--- RECORDS PROVIDED ---
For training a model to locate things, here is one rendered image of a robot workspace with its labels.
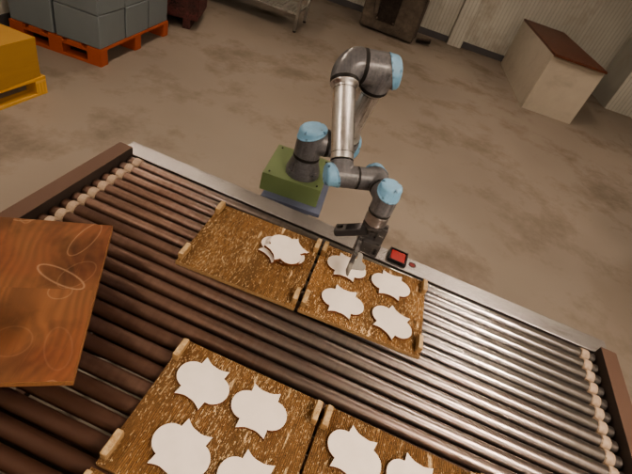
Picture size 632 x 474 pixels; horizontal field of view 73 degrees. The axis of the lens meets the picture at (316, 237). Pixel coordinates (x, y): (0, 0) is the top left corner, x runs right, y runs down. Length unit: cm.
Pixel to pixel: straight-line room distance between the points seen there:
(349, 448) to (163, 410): 46
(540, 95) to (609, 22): 321
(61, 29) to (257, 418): 443
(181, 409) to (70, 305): 37
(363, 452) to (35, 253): 98
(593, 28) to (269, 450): 1026
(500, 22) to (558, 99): 284
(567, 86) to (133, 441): 761
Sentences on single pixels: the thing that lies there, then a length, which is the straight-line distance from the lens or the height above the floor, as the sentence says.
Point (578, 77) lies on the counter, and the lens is 799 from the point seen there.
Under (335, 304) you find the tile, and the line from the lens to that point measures 140.
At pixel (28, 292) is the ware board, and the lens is 125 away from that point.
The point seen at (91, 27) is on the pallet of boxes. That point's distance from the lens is 486.
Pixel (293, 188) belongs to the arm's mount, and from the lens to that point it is 186.
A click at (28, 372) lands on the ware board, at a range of 111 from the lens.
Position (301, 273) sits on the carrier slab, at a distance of 147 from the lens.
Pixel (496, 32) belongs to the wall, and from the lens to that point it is 1032.
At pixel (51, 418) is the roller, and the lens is 119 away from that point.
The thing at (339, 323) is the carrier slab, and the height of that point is 94.
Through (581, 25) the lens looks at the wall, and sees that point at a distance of 1066.
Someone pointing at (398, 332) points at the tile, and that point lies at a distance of 142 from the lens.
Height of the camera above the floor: 197
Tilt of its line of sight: 39 degrees down
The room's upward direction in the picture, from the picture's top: 20 degrees clockwise
---
* _WORK ITEM_: Your answer must hold the line containing "The thing at" and all lines after it in the entries above, exactly, and nothing else.

* _RESULT FOR THIS TASK_:
The thing at (339, 323) is the carrier slab, and the height of that point is 94.
Through (581, 25) the lens looks at the wall, and sees that point at a distance of 1066.
Someone pointing at (398, 332) points at the tile, and that point lies at a distance of 142 from the lens.
Height of the camera above the floor: 197
Tilt of its line of sight: 39 degrees down
The room's upward direction in the picture, from the picture's top: 20 degrees clockwise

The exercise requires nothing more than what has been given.